## [ACTIVITY]
Retype every record exactly. Leave the pictures out.

=== Section Start ===

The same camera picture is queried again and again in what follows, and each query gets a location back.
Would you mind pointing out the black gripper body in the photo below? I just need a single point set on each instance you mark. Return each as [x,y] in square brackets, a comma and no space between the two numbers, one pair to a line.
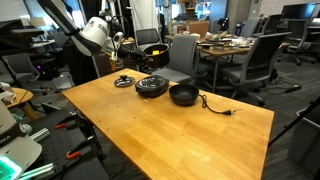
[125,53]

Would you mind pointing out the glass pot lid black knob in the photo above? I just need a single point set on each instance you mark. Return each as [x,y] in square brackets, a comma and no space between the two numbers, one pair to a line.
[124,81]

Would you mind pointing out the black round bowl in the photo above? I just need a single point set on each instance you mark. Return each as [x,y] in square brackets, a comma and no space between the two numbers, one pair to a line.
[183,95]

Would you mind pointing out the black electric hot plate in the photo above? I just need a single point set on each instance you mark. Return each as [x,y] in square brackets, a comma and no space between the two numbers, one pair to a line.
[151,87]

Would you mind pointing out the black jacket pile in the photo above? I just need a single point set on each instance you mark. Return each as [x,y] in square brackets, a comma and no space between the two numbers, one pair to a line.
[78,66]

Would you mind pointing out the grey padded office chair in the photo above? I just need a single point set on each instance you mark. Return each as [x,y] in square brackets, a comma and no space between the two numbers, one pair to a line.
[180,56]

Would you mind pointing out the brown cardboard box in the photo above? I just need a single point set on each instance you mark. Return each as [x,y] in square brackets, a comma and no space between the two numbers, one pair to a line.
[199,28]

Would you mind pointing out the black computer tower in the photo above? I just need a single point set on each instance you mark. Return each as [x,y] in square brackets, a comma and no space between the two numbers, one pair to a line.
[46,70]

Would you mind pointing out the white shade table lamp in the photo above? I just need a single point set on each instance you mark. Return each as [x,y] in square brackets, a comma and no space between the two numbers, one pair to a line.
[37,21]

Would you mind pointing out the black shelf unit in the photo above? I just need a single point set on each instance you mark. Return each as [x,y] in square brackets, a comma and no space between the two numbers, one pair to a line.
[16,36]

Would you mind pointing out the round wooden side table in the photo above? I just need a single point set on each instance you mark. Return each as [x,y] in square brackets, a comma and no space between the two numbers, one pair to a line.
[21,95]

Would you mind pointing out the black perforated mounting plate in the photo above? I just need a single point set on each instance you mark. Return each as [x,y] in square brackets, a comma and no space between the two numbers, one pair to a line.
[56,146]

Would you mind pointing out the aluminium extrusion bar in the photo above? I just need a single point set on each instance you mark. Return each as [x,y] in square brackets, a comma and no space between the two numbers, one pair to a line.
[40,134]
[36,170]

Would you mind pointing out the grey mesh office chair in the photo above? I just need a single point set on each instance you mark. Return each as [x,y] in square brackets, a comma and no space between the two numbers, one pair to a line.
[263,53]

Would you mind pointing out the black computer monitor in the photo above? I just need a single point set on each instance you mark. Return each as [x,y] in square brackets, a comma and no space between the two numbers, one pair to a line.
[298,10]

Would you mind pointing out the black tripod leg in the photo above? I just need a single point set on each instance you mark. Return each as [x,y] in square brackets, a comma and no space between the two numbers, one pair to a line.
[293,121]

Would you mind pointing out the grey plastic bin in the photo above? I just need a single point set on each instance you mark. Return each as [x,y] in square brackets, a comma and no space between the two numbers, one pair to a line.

=== Section End ===

## [ANSWER BOX]
The same camera picture is queried again and again in what follows, and each query gets a location back.
Would you mind pointing out the black gripper body in the photo below? I just need a single point set on each instance you mark. Return each as [x,y] in square brackets, a comma and no space between the two numbers, one pair to a line.
[125,53]

Would you mind pointing out the glass pot lid black knob in the photo above? I just need a single point set on each instance you mark. Return each as [x,y] in square brackets, a comma and no space between the two numbers, one pair to a line.
[124,81]

Would you mind pointing out the black round bowl in the photo above? I just need a single point set on each instance you mark. Return each as [x,y] in square brackets, a comma and no space between the two numbers, one pair to a line.
[183,95]

Would you mind pointing out the black electric hot plate in the photo above? I just need a single point set on each instance you mark. Return each as [x,y] in square brackets, a comma and no space between the two numbers, one pair to a line.
[151,87]

Would you mind pointing out the black jacket pile in the photo above? I just need a single point set on each instance you mark. Return each as [x,y] in square brackets, a comma and no space between the two numbers, one pair to a line.
[78,66]

Would you mind pointing out the grey padded office chair in the photo above? I just need a single point set on each instance you mark. Return each as [x,y] in square brackets, a comma and no space between the two numbers, one pair to a line.
[180,56]

Would you mind pointing out the brown cardboard box in the photo above? I just need a single point set on each instance you mark. Return each as [x,y] in square brackets, a comma and no space between the two numbers, one pair to a line.
[199,28]

Would you mind pointing out the black computer tower in the photo above? I just need a single point set on each instance you mark. Return each as [x,y] in square brackets, a comma and no space between the two numbers, one pair to a line.
[46,70]

Would you mind pointing out the white shade table lamp in the photo above? I just need a single point set on each instance you mark. Return each as [x,y] in square brackets, a comma and no space between the two numbers, one pair to a line.
[37,21]

Would you mind pointing out the black shelf unit in the photo above? I just need a single point set on each instance you mark. Return each as [x,y] in square brackets, a comma and no space between the two numbers, one pair to a line.
[16,36]

Would you mind pointing out the round wooden side table in the photo above? I just need a single point set on each instance you mark. Return each as [x,y] in square brackets, a comma and no space between the two numbers, one pair to a line.
[21,95]

Would you mind pointing out the black perforated mounting plate in the photo above? I just need a single point set on each instance you mark. Return each as [x,y] in square brackets, a comma and no space between the two numbers, one pair to a line.
[56,146]

Would you mind pointing out the aluminium extrusion bar in the photo above? I just need a single point set on each instance you mark. Return each as [x,y] in square brackets, a comma and no space between the two numbers, one pair to a line.
[40,134]
[36,170]

Would you mind pointing out the grey mesh office chair in the photo above? I just need a single point set on each instance you mark. Return each as [x,y] in square brackets, a comma and no space between the two numbers, one pair to a line.
[263,53]

Would you mind pointing out the black computer monitor in the photo above? I just need a single point set on each instance you mark. Return each as [x,y] in square brackets, a comma and no space between the two numbers, one pair to a line.
[298,10]

Would you mind pointing out the black tripod leg in the photo above? I just need a single point set on each instance you mark. Return each as [x,y] in square brackets, a comma and no space between the two numbers, one pair to a line.
[293,121]

Would you mind pointing out the grey plastic bin in the photo above? I just need a single point set on each instance you mark. Return each as [x,y] in square brackets, a comma and no space between the two numbers, one pair to a line.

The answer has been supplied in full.